Task to complete =>
Pull every line containing the word "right" out of the material below.
**** Source material
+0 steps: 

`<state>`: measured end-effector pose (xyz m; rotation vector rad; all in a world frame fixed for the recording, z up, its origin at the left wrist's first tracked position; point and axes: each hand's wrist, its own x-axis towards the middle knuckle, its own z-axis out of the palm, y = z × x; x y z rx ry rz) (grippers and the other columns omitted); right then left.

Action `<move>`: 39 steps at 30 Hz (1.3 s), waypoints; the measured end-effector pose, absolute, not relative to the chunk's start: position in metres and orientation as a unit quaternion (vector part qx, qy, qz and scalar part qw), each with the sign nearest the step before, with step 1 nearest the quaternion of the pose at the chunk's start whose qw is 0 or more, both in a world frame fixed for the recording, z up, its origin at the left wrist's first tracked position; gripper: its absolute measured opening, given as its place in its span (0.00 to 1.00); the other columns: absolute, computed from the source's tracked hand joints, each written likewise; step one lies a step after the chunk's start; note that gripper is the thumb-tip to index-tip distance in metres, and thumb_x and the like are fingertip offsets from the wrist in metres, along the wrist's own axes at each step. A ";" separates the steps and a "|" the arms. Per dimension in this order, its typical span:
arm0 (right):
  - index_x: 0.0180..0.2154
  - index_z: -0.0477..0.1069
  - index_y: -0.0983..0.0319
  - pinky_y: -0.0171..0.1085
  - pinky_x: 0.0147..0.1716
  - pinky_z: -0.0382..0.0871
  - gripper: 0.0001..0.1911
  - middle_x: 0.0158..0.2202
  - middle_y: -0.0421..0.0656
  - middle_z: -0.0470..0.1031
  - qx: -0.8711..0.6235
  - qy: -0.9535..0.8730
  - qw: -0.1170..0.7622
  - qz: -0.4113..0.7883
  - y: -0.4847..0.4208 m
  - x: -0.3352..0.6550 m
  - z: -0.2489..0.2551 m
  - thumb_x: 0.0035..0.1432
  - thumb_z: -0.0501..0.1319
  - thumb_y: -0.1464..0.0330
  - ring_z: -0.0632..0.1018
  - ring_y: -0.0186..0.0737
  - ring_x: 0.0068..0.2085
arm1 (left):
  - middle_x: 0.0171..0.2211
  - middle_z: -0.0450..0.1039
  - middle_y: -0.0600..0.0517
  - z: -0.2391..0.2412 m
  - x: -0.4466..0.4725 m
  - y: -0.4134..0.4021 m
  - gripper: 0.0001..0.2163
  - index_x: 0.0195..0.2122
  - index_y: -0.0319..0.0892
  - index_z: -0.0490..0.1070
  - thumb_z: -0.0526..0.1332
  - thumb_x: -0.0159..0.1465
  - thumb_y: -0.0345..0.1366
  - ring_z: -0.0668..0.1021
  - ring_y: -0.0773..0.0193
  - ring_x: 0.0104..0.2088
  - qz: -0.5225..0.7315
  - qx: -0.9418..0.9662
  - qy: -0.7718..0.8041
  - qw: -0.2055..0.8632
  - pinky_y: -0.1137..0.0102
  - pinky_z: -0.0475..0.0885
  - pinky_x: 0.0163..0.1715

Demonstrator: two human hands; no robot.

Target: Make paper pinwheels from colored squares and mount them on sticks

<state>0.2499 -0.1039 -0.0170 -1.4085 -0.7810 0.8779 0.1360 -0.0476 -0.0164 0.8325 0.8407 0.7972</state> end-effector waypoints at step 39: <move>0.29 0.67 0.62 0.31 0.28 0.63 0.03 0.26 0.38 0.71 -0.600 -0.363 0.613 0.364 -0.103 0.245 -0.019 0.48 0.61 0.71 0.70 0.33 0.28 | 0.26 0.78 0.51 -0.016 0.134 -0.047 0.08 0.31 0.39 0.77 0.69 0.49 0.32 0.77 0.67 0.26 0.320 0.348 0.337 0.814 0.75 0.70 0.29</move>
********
Task result =>
`<state>`: measured end-effector pose (xyz m; rotation vector rad; all in a world frame fixed for the recording, z up, its origin at the left wrist's first tracked position; point and axes: each hand's wrist, its own x-axis towards the middle knuckle, its own z-axis out of the palm, y = z × x; x y z rx ry rz) (grippers and the other columns omitted); right then left.
arm0 (right):

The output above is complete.